Shorter but not Worse: Frugal Reasoning via Easy Samples as Length Regularizers in Math RLVR

📝 Paper Summary

Mathematical Reasoning RLHF / RLVR (Reinforcement Learning with Verifiable Rewards)

Training reasoning models on a mix of easy and hard problems prevents runaway verbosity by teaching the model that rewards can be obtained with concise solutions.

Core Problem

Standard RLVR pipelines filter out 'easy' problems to maximize gradient signals, leaving only hard problems that require long reasoning chains.
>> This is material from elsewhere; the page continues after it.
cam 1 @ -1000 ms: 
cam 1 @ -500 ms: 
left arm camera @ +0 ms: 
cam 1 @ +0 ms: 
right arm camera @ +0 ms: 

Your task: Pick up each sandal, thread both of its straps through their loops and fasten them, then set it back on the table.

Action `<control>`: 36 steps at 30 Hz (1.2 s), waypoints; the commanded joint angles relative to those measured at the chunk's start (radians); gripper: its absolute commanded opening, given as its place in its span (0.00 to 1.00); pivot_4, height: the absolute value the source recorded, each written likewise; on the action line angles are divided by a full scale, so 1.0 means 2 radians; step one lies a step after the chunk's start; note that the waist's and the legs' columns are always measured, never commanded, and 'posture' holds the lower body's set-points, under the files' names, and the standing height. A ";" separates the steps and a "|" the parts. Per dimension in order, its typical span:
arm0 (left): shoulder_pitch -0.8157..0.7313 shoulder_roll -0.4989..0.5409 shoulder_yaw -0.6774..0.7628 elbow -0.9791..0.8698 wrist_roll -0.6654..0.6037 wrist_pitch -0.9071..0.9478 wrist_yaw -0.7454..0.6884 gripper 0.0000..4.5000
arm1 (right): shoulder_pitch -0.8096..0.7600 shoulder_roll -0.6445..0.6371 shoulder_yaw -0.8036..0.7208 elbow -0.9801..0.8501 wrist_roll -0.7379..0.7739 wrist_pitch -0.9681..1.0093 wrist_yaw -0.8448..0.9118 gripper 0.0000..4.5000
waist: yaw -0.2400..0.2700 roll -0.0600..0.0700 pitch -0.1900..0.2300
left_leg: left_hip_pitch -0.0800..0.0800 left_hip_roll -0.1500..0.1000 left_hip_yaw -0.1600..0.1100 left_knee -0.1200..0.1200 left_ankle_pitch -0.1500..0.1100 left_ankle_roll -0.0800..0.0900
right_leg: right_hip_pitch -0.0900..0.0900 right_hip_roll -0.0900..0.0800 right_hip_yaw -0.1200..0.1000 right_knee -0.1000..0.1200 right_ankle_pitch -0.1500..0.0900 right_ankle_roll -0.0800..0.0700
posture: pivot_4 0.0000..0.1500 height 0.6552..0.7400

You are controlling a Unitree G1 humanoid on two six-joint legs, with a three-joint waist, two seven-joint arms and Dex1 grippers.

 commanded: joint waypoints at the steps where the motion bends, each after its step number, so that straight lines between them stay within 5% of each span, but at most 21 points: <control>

This biases models to believe 'longer is better,' leading to excessive verbosity and increased inference costs.

Why it matters:

Inference latency and compute costs for 'thinking' models (like o1 or R1) are prohibitively high due to extremely long generation sequences.
Existing methods rely on explicit length penalties which can degrade performance, whereas this approach uses data distribution to implicitly regularize length.
Models conflate verbosity with reasoning quality, often generating redundant tokens just to reduce uncertainty via longer prefixes.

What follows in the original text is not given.